> Supplied material:
╔══
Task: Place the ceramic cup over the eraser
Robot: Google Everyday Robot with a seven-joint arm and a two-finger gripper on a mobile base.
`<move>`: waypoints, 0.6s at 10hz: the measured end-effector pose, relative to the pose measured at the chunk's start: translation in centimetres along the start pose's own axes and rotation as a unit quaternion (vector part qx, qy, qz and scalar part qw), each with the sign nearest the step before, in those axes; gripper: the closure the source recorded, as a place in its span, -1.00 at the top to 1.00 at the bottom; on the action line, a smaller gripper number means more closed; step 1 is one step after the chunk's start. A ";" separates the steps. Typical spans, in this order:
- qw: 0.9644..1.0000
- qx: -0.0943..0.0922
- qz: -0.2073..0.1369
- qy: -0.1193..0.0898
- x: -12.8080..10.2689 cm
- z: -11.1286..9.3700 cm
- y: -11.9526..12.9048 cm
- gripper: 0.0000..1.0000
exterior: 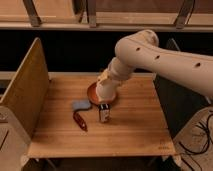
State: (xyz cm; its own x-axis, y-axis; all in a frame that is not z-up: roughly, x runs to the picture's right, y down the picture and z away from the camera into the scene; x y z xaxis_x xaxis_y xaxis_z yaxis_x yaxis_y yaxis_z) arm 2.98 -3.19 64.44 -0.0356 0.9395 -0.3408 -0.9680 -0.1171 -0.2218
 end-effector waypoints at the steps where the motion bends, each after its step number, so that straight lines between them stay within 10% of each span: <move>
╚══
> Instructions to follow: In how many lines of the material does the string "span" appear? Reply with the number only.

> Output of the task: 2